RVA tends to be more common in cooler, drier months in most settings, but seasonal peaks have been noted in different countries and can vary over time in the same country (Levy et al. 2009). Many studies have described an increase in the rates of NoV infection in the winter months in temperate countries. In contrast, in tropical countries, NoV infection is observed year round and does not show a clear seasonal pattern (Fretz et al. 2005).

The seasonality observed for both pathogens suggests sharply distinct seasonal profiles and a "seesaw effect" was observed between the two viruses. This finding may explain why hospitalisations for AGE occur throughout the year. Similar results were observed in 2003 by González et al. (2011) in Venezuela, a region geographically close to northern Brazil, where marked and opposite seasonal patterns were observed.

Although an effective RVA vaccine is available, no vaccine exists for NoV, making it difficult to control the infection. When sample collection began in this study (2008), the RVA vaccination coverage was 89.9% for the first dose and 76.4% for the second dose (Leite et al. 2008). These rates did not increase significantly during the following years of the study.

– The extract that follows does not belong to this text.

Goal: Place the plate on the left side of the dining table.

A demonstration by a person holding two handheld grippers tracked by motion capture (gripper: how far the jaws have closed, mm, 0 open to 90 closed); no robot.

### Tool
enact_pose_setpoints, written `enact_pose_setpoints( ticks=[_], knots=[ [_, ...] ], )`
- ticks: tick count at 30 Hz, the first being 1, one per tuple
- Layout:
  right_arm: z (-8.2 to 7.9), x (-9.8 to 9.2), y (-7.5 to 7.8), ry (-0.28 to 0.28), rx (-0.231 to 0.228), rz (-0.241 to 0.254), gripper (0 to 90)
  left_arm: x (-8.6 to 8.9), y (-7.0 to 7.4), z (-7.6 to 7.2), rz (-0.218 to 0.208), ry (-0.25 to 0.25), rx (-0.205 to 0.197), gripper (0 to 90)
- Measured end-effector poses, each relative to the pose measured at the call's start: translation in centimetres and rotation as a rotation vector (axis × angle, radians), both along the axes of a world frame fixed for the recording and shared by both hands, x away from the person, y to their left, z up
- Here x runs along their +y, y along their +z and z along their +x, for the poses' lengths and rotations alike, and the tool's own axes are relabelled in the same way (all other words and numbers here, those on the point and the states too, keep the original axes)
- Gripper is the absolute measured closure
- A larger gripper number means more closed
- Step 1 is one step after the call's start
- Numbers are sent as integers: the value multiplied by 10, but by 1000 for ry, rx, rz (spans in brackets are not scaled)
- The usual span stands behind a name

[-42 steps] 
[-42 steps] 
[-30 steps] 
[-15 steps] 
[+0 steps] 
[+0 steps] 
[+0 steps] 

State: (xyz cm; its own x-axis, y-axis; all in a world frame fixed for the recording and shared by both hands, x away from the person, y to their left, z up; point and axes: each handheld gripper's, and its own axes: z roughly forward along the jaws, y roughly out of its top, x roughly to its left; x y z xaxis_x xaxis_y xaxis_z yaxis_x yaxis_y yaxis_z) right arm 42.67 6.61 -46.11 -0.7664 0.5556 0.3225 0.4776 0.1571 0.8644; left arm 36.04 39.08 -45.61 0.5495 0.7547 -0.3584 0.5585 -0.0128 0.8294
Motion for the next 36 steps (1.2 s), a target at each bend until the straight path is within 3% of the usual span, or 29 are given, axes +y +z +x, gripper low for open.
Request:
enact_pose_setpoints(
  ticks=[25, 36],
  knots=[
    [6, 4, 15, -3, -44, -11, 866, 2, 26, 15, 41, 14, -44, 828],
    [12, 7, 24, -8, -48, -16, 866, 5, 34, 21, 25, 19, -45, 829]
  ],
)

NoV occurred at apparently higher rates than RVA. However, it should be noted that only RVA-negative samples were tested for NoV and this may not reflect the true NoV incidence rate, but rather the proportion of NoV-positive cases among RVA-negative patients. A weakness of this study was that possible mixed RVA and NoV infection was not identified, leading to possible overestimation. However, it is noteworthy that this sampling criterion is often used in Brazil and some other countries (Soares et al. 2007 Andreasi et al. 2008, Le et al. 2010, Mahar & Kirkwood 2011).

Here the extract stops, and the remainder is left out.